[[ Source material open ]]

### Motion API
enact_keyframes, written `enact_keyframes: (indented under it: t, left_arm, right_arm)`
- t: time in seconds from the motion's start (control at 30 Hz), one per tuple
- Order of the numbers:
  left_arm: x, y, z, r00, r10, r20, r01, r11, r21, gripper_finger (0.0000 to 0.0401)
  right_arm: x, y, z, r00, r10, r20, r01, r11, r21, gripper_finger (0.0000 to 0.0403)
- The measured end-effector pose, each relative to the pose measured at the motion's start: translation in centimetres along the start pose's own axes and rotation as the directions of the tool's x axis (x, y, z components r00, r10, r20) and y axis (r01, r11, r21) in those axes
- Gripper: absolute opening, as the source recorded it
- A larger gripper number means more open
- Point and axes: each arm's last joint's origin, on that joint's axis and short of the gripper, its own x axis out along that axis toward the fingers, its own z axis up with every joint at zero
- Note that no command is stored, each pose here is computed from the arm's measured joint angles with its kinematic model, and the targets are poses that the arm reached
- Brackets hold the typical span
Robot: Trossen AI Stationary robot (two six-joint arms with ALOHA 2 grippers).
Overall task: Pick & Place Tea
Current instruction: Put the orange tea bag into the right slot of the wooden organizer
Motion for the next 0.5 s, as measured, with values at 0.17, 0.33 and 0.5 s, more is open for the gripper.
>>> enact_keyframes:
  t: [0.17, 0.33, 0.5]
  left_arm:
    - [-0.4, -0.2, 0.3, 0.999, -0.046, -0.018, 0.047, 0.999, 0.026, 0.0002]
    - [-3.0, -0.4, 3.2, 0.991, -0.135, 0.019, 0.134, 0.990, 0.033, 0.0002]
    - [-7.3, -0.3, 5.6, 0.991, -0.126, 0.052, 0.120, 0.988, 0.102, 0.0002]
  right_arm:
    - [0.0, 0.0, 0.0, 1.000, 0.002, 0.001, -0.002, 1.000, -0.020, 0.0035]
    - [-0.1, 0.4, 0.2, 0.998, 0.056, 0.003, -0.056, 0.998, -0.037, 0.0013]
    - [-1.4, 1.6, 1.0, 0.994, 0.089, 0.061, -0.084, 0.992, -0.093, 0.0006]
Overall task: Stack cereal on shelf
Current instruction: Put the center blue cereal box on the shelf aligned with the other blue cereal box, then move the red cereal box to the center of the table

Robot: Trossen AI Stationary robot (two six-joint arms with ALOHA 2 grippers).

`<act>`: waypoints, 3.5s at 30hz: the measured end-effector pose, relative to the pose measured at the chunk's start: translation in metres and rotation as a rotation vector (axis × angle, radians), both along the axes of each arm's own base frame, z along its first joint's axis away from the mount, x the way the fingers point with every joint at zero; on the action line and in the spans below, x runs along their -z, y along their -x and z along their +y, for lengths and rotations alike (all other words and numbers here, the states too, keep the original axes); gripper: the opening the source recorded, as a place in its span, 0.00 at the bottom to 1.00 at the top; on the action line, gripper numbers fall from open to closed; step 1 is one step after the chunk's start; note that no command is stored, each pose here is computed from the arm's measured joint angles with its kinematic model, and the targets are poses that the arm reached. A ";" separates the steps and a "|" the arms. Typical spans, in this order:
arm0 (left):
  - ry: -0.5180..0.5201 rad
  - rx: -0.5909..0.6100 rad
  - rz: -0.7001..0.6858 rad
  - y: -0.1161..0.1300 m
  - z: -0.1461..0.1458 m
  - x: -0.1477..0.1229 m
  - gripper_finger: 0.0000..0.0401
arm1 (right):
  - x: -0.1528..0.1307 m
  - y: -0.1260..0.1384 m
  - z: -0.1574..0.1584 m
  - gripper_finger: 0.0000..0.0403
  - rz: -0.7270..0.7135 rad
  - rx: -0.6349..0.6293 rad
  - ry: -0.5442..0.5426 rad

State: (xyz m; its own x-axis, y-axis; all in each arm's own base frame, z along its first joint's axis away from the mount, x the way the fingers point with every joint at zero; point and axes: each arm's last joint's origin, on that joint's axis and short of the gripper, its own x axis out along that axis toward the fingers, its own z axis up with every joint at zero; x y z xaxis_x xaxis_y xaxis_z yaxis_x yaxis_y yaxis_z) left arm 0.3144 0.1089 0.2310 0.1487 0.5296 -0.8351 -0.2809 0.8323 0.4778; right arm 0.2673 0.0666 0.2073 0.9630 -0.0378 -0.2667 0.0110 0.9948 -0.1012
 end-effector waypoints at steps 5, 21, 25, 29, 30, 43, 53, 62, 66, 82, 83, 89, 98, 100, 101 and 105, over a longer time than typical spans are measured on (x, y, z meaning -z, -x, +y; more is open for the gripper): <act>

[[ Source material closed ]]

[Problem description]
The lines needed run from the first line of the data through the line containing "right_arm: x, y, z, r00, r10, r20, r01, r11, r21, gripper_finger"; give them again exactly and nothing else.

[Answer section]
### Motion API
enact_keyframes, written `enact_keyframes: (indented under it: t, left_arm, right_arm)`
- t: time in seconds from the motion's start (control at 30 Hz), one per tuple
- Order of the numbers:
  left_arm: x, y, z, r00, r10, r20, r01, r11, r21, gripper_finger (0.0000 to 0.0401)
  right_arm: x, y, z, r00, r10, r20, r01, r11, r21, gripper_finger (0.0000 to 0.0403)

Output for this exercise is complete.